Memórias revividas

Quinta-feira, 19 de Junho de 2014, dia chuvoso prenunciando uma noite bastante fria. 
 
Mesmo assim, depois de nos arrumarmos devidamente, eu e Soninha embarcamos para uma subida para o Planalto e, enfim, assistirmos ao espetáculo teatral “Elis – A Musical”, objeto de nossos anseios há um bocado de tempo.
 
Como, acredito, todos devem já ter conhecimento, o espetáculo é sobre a vida de Elis Regina, uma das maiores cantoras nascidas neste solo pátrio, a quem eu, ainda hoje, devoto imenso amor e intenso sentimento de ódio. 
 
Amei a voz e a forma de cantar da Elis desde a primeira vez que a vi e ouvi. 
 
Era sua participação no 1º Festival de MPB da TV Excelsior e ao final ela levou a primeira colocação defendendo, maravilhosamente bem, a música Arrastão de Vinicius de Moraes e Edu Lobo.
 
Passei a odiar Elis no momento em que soube da sua morte por “overdose” de tóxicos, barbitúricos e álcool. Nunca consegui aceitar que uma diva musical pudesse se deixar envolver por vícios tão mundanos.
 
Choro até hoje o desenlace da vida de Elis Regina. Assim, nada mais justificada a minha vontade de assistir ao espetáculo.
 
Com São Paulo em noite característica, com o frio e a garoa presentes, chegamos ao Teatro Alfa, casa linda que ainda não tínhamos tido oportunidade de conhecer. 
 
No saguão de entrada, pra aquecer, tomamos uma deliciosa taça de vinho e nos dirigimos para a platéia.
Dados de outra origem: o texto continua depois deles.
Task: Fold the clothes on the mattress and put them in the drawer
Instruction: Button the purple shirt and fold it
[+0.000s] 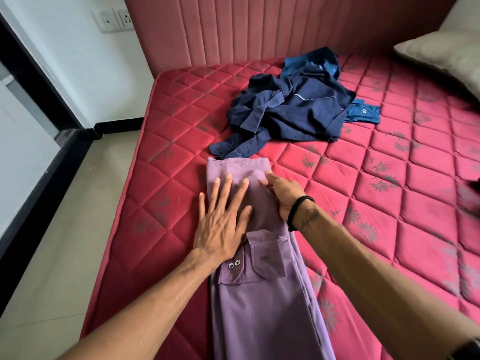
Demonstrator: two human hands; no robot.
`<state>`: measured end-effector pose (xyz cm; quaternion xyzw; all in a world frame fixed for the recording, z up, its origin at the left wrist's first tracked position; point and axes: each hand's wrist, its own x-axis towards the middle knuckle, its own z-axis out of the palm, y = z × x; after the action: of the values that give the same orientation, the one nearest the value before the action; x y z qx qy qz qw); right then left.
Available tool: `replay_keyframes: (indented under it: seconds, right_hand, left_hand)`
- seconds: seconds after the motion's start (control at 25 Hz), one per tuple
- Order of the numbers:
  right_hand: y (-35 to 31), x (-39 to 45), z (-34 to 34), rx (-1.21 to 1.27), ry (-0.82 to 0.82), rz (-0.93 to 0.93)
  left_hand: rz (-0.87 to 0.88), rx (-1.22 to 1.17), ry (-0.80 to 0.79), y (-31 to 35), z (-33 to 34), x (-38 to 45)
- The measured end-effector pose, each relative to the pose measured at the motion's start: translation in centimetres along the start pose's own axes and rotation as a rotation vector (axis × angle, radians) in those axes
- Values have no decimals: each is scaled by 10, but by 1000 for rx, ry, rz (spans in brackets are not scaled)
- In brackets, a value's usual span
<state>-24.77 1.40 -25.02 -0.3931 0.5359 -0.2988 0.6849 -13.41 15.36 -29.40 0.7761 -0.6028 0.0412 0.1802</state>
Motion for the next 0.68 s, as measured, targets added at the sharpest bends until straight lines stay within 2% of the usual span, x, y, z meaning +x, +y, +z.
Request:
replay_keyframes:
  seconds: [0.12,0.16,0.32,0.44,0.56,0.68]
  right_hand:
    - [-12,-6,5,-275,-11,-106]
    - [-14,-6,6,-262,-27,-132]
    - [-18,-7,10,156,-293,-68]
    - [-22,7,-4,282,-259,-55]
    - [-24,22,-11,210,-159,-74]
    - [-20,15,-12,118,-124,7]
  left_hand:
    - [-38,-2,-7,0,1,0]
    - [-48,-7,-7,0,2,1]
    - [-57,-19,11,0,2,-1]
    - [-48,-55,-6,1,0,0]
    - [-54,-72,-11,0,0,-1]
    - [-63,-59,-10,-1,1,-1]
Nos acomodamos e nos entregamos a esperar o passado.
 
Ele chegou, de forma bastante vibrante. Nos acelerou o coração desde a abertura das cortinas.
 
Assistimos uma maravilhosa viagem musical na carreira de Elis Regina, divinamente interpretada por Laila Garin.
 
Além da lembrança da “pimentinha”, foram desfilando à nossa frente personagens tais como Ronaldo Bôscoli e Cesar Camargo Mariano, vividos em cena pelos atores Tuca Andrade e Claudio Lins… “O cachorrão” lá esteve na pele do ator Ícaro Silva, enfim, diversas pessoas diretamente ligadas à vida da “menina prodígio” tais como: Marcos Lazaro, Lennie Dale, Tom Jobim e Luiz Carlos Mielle, foram devidamente representados. 
 
O repertório musical foi escolhido com absoluta competência e interpretado com muita capacidade pelos atores, devidamente acompanhados por uma excelente banda.
 
Enfim, um espetáculo desse porte só poderia ser levado à cena depois de escrito por Nelson Motta e Patrícia Andrade e coroado com uma magistral direção de Dennis Carvalho.
 
Foi, garanto, uma noite de encantamento e saudades.